Background
The genetic association studies of type 2 diabetes mellitus (T2DM) hitherto undertaken among the Indian populations are grossly inadequate representation of the ethnic and geographic heterogeneity of the country. In view of this and due to the inconsistent nature of the results of genetic association studies, it would be prudent to undertake large scale studies in different regions of India considering wide spectrum of variants from the relevant pathophysiological pathways.
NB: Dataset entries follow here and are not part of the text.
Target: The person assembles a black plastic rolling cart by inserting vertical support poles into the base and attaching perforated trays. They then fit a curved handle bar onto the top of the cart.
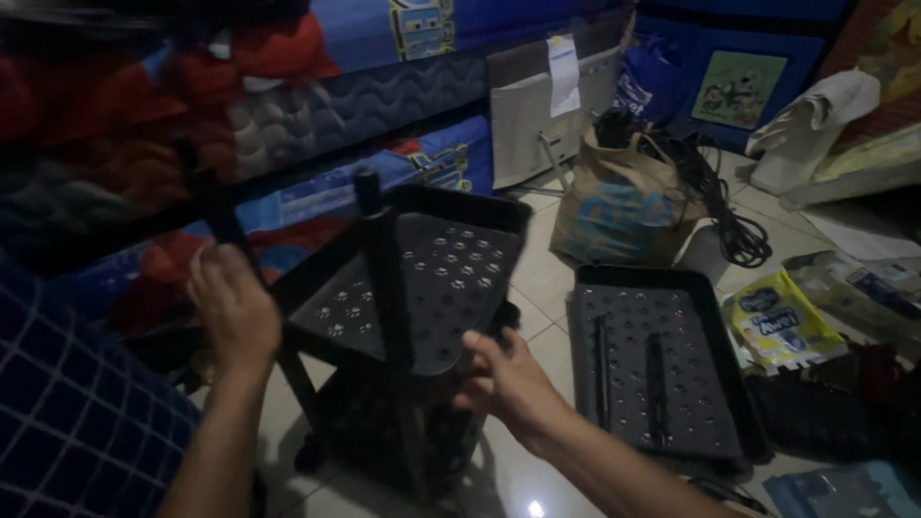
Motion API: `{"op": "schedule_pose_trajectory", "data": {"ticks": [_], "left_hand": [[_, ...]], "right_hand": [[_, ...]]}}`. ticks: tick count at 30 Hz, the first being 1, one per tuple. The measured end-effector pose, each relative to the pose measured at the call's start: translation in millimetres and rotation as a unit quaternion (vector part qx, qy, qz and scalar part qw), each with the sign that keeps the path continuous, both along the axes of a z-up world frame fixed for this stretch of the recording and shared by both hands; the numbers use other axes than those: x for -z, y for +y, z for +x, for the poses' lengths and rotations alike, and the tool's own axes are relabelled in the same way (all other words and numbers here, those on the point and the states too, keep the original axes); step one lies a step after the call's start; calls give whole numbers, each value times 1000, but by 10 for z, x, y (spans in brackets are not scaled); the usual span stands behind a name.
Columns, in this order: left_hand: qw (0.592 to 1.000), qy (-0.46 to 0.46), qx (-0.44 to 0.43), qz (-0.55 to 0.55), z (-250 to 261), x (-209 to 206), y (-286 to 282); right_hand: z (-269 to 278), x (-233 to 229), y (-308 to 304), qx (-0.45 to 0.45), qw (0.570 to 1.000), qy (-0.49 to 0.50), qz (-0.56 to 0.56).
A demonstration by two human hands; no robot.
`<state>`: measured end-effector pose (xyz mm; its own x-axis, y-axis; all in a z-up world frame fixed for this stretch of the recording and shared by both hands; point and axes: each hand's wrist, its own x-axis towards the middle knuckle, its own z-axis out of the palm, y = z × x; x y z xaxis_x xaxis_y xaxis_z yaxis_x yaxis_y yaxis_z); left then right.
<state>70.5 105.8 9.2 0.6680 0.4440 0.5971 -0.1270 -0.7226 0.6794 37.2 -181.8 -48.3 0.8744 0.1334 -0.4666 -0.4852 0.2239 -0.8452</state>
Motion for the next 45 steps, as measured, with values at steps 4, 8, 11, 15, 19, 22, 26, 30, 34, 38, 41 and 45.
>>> {"op": "schedule_pose_trajectory", "data": {"ticks": [4,8,11,15,19,22,26,30,34,38,41,45], "left_hand": [[994,-49,62,-74,-563,52,-573],[989,-20,145,-21,-941,227,-1225],[989,-50,136,13,-844,379,-1335],[989,-43,143,1,-613,591,-1062],[970,13,220,-106,-477,672,-344],[979,45,175,-93,-465,577,52],[961,112,-65,-243,-676,489,-190],[978,139,-40,-152,-778,655,-622],[990,125,44,-55,-458,767,-276],[952,252,31,-169,-290,918,40],[979,60,139,-138,-458,1086,-497],[912,147,235,-303,-886,1030,-1182]], "right_hand": [[63,53,15,60,945,-278,-162],[548,10,-414,56,741,-516,-425],[837,-16,-536,-34,625,-564,-538],[756,-12,-448,-66,605,-507,-610],[360,-75,-337,-98,582,-538,-601],[214,-172,-432,-159,575,-542,-591],[303,-282,-851,-150,556,-489,-655],[111,-291,-803,-134,566,-458,-672],[-270,-524,-480,-240,581,-348,-696],[-657,-604,-309,-382,613,-407,-559],[-559,-524,-500,-378,648,-458,-478],[-64,-427,-1106,-233,552,-574,-558]]}}
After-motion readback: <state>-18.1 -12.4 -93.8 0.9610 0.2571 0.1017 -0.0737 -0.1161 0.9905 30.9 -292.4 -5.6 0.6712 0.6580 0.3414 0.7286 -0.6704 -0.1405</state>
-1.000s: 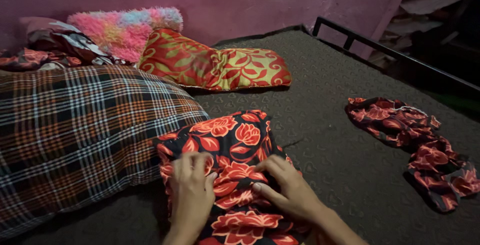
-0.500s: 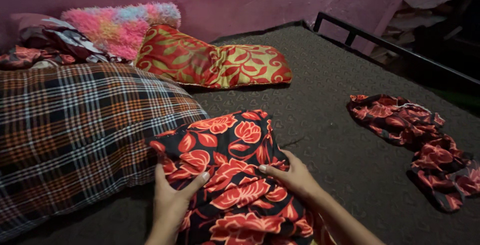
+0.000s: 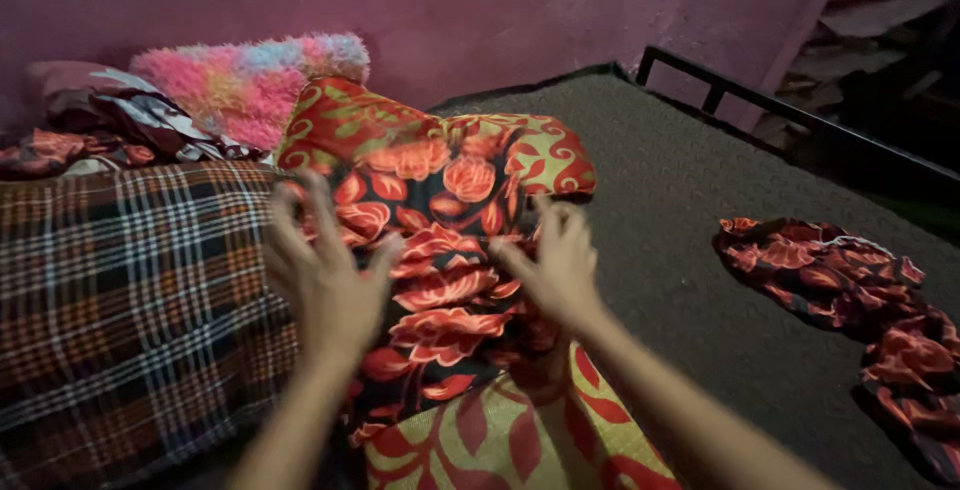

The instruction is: The person places a floral-patterned pillowcase over a pillow on a bed. They align the corners, tuck the pillow inside, and smooth the fabric to fit the case. The person then moves the finished pillow aside and repeats the process with a second pillow.

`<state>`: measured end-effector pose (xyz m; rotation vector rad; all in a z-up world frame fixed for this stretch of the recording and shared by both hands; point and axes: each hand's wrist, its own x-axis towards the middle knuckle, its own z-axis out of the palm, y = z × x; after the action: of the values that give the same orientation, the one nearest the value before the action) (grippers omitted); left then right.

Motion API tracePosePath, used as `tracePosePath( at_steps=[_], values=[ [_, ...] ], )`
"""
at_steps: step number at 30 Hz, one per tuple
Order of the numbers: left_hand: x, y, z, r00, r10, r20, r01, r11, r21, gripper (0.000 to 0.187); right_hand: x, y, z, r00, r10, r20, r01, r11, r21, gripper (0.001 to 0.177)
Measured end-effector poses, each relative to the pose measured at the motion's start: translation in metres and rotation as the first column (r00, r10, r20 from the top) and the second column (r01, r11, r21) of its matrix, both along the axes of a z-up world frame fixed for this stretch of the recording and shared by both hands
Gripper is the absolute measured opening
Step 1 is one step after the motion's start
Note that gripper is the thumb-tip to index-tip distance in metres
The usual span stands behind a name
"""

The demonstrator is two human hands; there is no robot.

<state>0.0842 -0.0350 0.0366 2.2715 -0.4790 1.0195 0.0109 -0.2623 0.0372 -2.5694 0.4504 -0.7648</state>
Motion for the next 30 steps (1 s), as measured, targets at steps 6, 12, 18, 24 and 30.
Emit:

Given the reproductive dysfunctions associated with T2DM, it would be also interesting to explore if some of the reproductive pathway genes are associated with T2DM. The present study is an attempt to examine these aspects in the southern Indian population of Hyderabad.
Methods
A prioritized panel of 92 SNPs from a large number of metabolic and reproductive pathway genes was genotyped on 500 cases and 500 controls, matched for ethnicity, age and BMI, using AGENA MassARRAYiPLEX™ platform.
Results
The allelic association results suggested 14 SNPs to be significantly associated with T2DM at P ≤ 0.05 and seven of those—rs2241766-G (ADIPOQ), rs6494730-T (FEM1B), rs1799817-A and rs2059806-T (INSR), rs11745088-C (FST), rs9939609-A and rs9940128-A (FTO)—remained highly significant even after correction for multiple testing. A great majority of the significant SNPs were risk in nature. The ROC analysis of the risk scores of the significant SNPs yielded an area under curve of 0.787, suggesting substantial power of our study to confer these genetic variants as predictors of risk for T2DM.
Conclusions
The associated SNPs of this study are known to be specifically related to insulin signaling, fatty acid metabolism and reproductive pathway genes and possibly suggesting the role of overlapping phenotypic features of insulin resistance, obesity and reproductive dysfunctions inherent in the development of diabetes. Large scale studies involving gender specific approach may be required in order to identify the precise nature of population and gender specific risk profiles for different populations, which might be somewhat distinct.